BL: Yes and no. It’s been tweaking more than anything. The best thing, if i had to say, that came from the pandemic is I was able to break down the menu and to really look at everything. We started back up very small with only cornbread muffins, macaroni and cheese, cole slaw, pulled pork and brisket. With that, I really got to dive deep into what’s the best way to butcher, what’s the best way to season, do we still want to do this, what was it originally? 

Blue Smoke, as we said, has been open now for 19 years, and there have been several different chefs that have come through and have put their mark on it. I really took the time to work with our team to think about what Blue Smoke means today and what we want it to mean moving forward. When Blue Smoke first came to the city, there wasn’t really a barbecue option. When Blue Smoke came in it was more of a place of education for people: we taught people what Texas brisket, Carolina pork, Kansas City ribs, Kentucky lamb were. All these different things and all these different styles of barbecue came to Blue Smoke.

Pitmaster Mike Mills of 17th Street BBQ worked with our opening team. We went out to 17th Street BBQ, and Mike was kind enough to teach us everything he knew. He gave us his barbecue sauce recipe and his rub recipe and worked with us. I really wanted to pay respect to that.

I was fortunate enough to go right before the pandemic and take a tour. I went to Memphis and to St. Louis and then up to 17th Street BBQ. I got to eat and work for a day or two with Mike and Amy Mills and really solidify those bonds that we have together. With his passing in late 2020, it’s more important to me than ever now to really respect our beginning at Blue Smoke and those people who taught us what we know and who paved the way for us. So I don’t want to tweak too much. 

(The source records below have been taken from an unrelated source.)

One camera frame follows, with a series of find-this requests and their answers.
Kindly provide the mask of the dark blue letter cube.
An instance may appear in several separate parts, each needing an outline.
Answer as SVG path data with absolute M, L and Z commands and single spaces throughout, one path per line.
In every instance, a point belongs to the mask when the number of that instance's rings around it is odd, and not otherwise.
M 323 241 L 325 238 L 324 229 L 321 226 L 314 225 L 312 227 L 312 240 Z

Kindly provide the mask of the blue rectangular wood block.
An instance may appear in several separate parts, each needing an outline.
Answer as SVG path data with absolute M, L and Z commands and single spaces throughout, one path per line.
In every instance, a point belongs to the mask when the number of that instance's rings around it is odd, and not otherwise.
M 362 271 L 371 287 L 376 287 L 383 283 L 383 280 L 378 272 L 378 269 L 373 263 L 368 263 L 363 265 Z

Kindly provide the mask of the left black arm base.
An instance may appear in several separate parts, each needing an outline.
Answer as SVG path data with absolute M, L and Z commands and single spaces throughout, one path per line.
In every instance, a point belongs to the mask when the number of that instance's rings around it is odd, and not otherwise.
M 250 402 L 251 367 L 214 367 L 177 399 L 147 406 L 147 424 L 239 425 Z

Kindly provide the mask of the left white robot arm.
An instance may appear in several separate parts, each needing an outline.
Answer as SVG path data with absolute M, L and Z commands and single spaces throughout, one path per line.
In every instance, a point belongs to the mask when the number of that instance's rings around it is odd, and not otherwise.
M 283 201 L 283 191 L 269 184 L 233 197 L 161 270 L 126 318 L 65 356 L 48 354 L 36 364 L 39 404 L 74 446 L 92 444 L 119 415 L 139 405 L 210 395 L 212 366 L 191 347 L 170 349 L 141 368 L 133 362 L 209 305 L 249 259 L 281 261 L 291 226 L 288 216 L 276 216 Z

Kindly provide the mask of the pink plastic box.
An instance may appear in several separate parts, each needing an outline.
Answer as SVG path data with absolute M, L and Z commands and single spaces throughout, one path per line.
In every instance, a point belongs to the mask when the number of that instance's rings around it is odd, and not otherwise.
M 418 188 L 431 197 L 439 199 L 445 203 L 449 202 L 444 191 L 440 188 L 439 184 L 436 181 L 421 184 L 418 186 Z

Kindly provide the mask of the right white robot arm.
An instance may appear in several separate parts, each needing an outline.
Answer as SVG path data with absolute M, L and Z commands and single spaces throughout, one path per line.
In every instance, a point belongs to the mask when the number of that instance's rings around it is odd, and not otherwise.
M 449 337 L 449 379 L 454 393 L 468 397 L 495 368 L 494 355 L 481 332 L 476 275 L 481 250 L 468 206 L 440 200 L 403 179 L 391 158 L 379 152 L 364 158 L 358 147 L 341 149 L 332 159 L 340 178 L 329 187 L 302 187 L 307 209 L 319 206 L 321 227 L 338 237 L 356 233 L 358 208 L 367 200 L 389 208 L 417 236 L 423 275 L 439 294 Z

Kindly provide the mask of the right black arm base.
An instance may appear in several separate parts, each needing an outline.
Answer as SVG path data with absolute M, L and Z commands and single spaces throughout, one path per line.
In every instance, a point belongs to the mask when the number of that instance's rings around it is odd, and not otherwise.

I got to dive deep and really fine tune everything in a way that I wouldn’t have had the chance to otherwise. Before, we had people who were pitmasters for years and years and years people who were here from the beginning making our deviled eggs, people who were here from the beginning butchering our brisket, so Icould watch them and kind of learn from them, but I was never really in a position where I needed to do any of it. I was more of a leader and less of a pitmaster as it were. I would tell my staff what needed to happen and just run the show. But with everybody gone, it was just me, I was the only person in the back of house. I got to figure it out and learn and train myself. 

I would say at least 90% of the recipes at Blue Smoke are still pretty close to the originals. I would never touch the mac and cheese, our pork is done the way that we were trained, our ribs are done the way that Mike showed us. I’m trying to pay respect to the people who have been coming to Blue Smoke and the people who helped make Blue Smoke what it is today.  


FK: What are you looking forward to?

BL: I’m most excited just to say that Blue Smoke is still here. I’m excited to get to Brisket King and get involved more with the New York barbecue scene as a whole. I don’t think Blue Smoke has done our best work in the past couple of years of being a good partner with other spots like Pig Beach or Hometown or even Hill Country. I would love to have a closer relationship with them, so I’m looking forward to getting to say hello and introduce myself to people as the new leader of Blue Smoke and to let people know that, like I said, Blue Smoke is still here. We are in essence kind of the reason why all these other restaurants are here today because of the work that Blue Smoke did to kind of begin the revolution of barbecue in New York with Big Apple Barbecue everything else that went down at Blue Smoke.